"""
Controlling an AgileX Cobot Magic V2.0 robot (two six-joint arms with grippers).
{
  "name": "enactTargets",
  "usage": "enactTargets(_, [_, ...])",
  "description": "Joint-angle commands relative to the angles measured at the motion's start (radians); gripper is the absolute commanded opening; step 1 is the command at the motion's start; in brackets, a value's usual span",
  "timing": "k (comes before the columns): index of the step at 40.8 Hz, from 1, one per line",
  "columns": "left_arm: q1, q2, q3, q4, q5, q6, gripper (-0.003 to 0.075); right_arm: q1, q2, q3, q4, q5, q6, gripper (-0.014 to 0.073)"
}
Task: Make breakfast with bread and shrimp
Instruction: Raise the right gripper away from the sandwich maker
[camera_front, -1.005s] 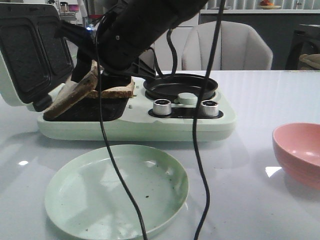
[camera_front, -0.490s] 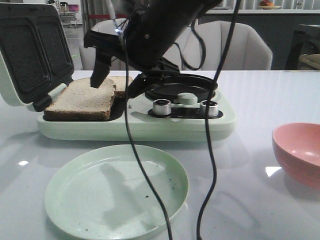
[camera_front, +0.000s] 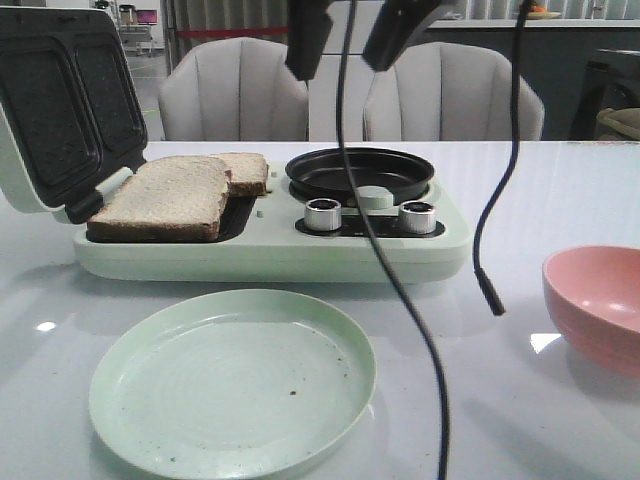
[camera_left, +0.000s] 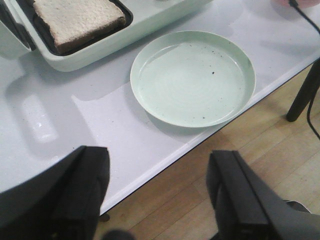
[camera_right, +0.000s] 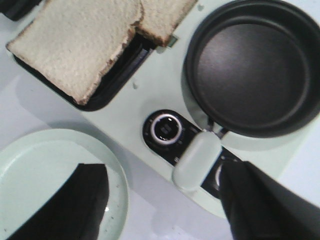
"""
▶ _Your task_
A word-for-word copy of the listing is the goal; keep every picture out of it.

▶ _Reply_
Controlling an AgileX Cobot Magic V2.0 robot (two six-joint arms with grippers).
{
  "name": "enactTargets",
  "usage": "enactTargets(_, [_, ...])",
  "description": "Joint-angle commands relative to the angles measured at the motion's start (radians); gripper is the absolute commanded opening; step 1 is the command at the motion's start; in brackets, a value's usual span",
  "timing": "k (comes before the columns): index of the step at 40.8 Hz, from 1, one per line",
  "columns": "left_arm: q1, q2, q3, q4, q5, q6, gripper (-0.003 to 0.075); right_arm: q1, q2, q3, q4, q5, q6, gripper (-0.014 to 0.073)"
}
Task: Make breakfast with bread and shrimp
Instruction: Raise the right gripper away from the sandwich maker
[camera_front, -1.005s] 
[camera_front, -0.490s] 
[camera_front, +0.000s] 
[camera_left, +0.000s] 
[camera_right, +0.000s] 

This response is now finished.